A second project in Niger followed, one that used the same construction teams and remote communications, though this time, Kamara and Esmaili served as lead designers. The community of Dandaji, a small village in the Western part of the country, was planning to tear down its old mosque, and replace it with a new one. Working closely with local representatives, the architects developed a proposal to build a new mosque while keeping the old building and transforming it into a library and social gathering space. By combining secular and religious features, the project created a lively center for the entire village—men, women, children, believers and non-believers alike. Bagdad’s “Bayt al-Hikma,” the “House of Wisdom” built by Islamic scholars in the 9th century C.E., served as a historic reference. As with the two projects before, the “Hikma” in Dandaji was the result of intense negotiations with the Dandaji community, a process that included training local masons in adobe-enhancing additives and erosion protection techniques. Such knowledge would undoubtedly benefit future buildings in Dandaji and in 2018 Hikma won the silver medal at the Global Holcim Award for Sustainable Construction.
These three projects and her experiences at Arcosanti have defined Esmaili’s approach to architecture. Meanwhile, she has started her own office, called Studio Chahar—a Farsi expression meaning “four” that appears in many Persian architectural terms: in “chaharrah” (the intersection of two streets), “chaharsoo” (the center of the bazar), and “chaharbagh” (a Persian garden).

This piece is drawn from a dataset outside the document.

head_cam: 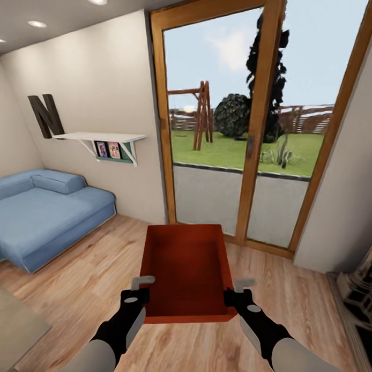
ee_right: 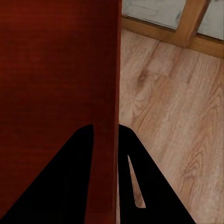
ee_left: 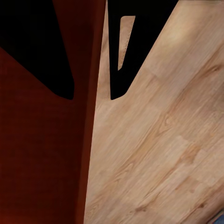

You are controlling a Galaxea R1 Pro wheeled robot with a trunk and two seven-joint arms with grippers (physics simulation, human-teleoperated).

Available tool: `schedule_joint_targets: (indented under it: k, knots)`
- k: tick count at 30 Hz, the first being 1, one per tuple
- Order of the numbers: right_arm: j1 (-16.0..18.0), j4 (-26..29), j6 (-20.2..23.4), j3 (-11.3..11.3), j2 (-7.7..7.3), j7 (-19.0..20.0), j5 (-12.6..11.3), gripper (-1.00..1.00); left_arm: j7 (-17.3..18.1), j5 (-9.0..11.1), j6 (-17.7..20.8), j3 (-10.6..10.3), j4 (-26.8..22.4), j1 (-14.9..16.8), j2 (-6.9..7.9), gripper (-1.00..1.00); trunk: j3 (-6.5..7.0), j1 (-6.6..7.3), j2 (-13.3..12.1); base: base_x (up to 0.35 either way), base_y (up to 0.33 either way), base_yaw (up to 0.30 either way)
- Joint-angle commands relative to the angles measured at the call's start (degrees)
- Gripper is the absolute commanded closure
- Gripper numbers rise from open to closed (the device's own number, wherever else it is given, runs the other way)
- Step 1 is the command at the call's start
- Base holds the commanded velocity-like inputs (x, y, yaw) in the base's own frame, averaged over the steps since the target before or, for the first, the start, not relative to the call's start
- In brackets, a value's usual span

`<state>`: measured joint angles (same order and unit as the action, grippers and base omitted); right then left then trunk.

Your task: Move the two storage containers from the living room to the garage. In the garage, place one container on the floor and stack the other container on top of it (either order is fine).

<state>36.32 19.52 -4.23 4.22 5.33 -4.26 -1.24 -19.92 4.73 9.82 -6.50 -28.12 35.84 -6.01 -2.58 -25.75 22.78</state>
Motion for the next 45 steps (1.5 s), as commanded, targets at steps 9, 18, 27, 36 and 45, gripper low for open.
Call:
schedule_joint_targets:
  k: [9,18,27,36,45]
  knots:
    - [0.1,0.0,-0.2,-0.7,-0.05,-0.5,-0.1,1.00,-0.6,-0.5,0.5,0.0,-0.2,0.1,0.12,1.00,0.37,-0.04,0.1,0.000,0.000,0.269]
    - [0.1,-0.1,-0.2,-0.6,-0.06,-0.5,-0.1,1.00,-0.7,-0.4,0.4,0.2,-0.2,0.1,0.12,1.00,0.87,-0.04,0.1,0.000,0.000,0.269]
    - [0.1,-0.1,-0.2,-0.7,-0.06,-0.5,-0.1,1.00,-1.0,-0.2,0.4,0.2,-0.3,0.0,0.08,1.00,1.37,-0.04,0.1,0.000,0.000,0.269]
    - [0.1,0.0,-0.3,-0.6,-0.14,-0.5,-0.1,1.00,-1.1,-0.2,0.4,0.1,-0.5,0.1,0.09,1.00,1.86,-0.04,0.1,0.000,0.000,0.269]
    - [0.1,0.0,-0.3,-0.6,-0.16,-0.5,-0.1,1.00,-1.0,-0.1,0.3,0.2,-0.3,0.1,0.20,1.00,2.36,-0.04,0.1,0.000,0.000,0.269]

It seems interesting that Esmaili chose an Iranian term; does she consider herself an Iranian architect? “Yes I do. I believe my design process is deeply influenced by the main principals of Iranian architecture as defined by architectural historian Karim Pirnia: to do more with less, to design for the people, to be inward-focused, to look for innovative building solutions, and to focus on localities in the design and building process.” To Esmaili, these principles are not just a historic reference, but an important basis for her contemporary global practice. “They help me [create] resourceful, responsible interventions and interactive spaces that grow with the culture and adapt, instead of imposing my personal vision on to the world.”
So far, Studio Chahar isn’t a physical office. It travels with Esmaili as she splits her time between Teheran and her new U.S. address in Boston. Her current projects include developing earthquake-resistant designs for an Iranian architecture competition and setting up “Color My Home,” a program for refugee children in the U.S. The latter is a collaboration with the open-source online platform Architecture for Refugees that sees Esmaili working with displaced children and youths. Through architecture and poetry workshops, the program helps children trace their migration routes, helping them re-imagine both the homes they’ve left behind and how they’d like to live in the future. Though “Color My Home“ will not lead to any physical structures, Esmaili says she’s still following her chosen path: to foster intense communication between professionals and amateurs around questions of need, design, and intercultural exchange. “Maybe with the experiences from my projects, I could act as a linkage between places that don’t communicate often and enough. I am sure that design and art can shift misunderstandings between countries and cultures.”